From Rubble

by Rebecca Pyle

I hate pale blue flowered prints; I hate elaborate handbags; I hate dresses worn once and shoes which hurt the feet. I do like to hear stories read, or poetry: I like to hear people admitting things, painful, wishful, or glorious or doomed.

He wanted/needed to have a party because he has a new book out; but he does not want to read from it. He wants his new publisher to be there: but he does not want to read from it. I happen to know he hates the publisher’s attitude about his book, that it was something he had to write to prove he could write another. He was also poor, and needed to try to support himself as a writer, and not have to go back to selling things. (He was not terrible at selling things, he could write the words that made people desire things and order them, from whichever company he had last begun to work for. Sometimes, if you asked him, he could really not remember the company’s name.)

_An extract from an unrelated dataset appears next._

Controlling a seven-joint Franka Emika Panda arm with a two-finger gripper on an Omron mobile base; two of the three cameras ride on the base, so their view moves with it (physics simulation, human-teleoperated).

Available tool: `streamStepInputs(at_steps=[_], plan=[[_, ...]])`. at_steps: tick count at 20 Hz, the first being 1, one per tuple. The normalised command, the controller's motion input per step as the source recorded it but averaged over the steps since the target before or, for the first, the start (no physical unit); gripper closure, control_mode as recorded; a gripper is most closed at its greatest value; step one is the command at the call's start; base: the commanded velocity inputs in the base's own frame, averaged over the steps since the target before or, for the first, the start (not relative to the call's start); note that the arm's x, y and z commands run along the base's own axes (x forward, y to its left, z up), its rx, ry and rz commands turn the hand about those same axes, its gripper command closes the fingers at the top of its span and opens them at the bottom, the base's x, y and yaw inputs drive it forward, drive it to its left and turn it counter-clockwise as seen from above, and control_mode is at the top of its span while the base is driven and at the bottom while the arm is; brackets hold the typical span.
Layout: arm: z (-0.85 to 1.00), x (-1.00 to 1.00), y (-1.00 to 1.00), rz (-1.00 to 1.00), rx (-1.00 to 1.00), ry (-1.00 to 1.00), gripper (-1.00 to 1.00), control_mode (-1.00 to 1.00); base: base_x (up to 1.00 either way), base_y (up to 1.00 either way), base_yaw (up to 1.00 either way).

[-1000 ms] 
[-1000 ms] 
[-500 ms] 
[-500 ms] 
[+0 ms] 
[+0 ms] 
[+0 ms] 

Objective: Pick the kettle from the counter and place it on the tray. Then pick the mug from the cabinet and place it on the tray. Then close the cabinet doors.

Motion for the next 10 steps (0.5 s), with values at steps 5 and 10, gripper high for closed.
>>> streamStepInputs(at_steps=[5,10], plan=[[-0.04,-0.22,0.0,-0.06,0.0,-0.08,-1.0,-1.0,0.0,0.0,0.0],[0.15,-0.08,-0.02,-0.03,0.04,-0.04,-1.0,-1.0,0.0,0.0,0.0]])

You must read a little bit from your book if there will be a party, I said.

Will you be there? he said.

As he said this I could tell he was only thinking of me as an added number, an added relief that there would not be too few people there.

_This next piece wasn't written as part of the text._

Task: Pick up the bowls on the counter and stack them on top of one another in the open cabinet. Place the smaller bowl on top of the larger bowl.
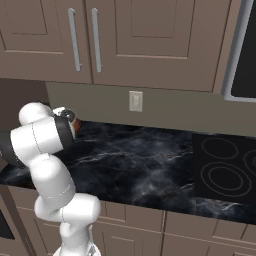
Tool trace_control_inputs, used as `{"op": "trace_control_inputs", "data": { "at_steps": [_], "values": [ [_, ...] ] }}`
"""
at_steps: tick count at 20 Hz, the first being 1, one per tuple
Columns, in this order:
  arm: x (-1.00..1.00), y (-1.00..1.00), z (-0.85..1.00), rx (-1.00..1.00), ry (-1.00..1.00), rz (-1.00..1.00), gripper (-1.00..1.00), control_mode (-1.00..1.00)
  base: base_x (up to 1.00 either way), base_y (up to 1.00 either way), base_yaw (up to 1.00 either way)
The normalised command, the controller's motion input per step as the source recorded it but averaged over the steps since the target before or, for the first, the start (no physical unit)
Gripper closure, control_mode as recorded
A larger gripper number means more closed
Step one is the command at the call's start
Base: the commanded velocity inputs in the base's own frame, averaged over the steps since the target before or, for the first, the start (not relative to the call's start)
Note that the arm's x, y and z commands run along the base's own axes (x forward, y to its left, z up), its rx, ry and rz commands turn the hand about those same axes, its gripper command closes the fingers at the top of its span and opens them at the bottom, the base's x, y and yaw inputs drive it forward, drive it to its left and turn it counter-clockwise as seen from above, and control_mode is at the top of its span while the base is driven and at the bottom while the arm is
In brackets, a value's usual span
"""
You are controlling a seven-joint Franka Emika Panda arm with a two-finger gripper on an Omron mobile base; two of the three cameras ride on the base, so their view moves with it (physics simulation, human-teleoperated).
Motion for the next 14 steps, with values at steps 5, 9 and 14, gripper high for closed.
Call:
{"op": "trace_control_inputs", "data": {
  "at_steps": [5,9,14],
  "values": [
    [0.17,0.0,-0.11,-0.03,-0.05,0.0,1.0,-1.0,0.0,0.0,0.0],
    [0.06,0.0,-0.05,-0.01,-0.02,0.0,1.0,-1.0,0.0,0.0,0.0],
    [0.0,0.0,0.0,0.0,0.0,0.0,-1.0,-1.0,0.0,0.0,0.0]
  ]
}}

Oh, I will be there, I said.

But I was thinking of the pain of choosing the clothes for attendance, the wanting to look right, all mixed with the truth that no one truly cared if I looked right. I simply had known the writer forever, since he appeared in the winter in the town I lived in like a man who had been washed up by the ocean. I seemed to be the only person who paid attention to him for years. I had no idea then he would ever be a writer. He was the only person anyone knew who ate almost every day at the old Chinese cafe which still used Chinese birth year placemats, a place where you could only communicate with the staff by saying the number on the menu or the words hello or goodbye, which were always spoken very brightly and with emotion, by the family which ran the restaurant. He had a book about the last days of old royal Peking, written by a visiting American. The Chinese family running the restaurant recognized the Chinese city on the book’s cover and were voluble thought unintelligible about it: clearly pleased to see an image of Peking.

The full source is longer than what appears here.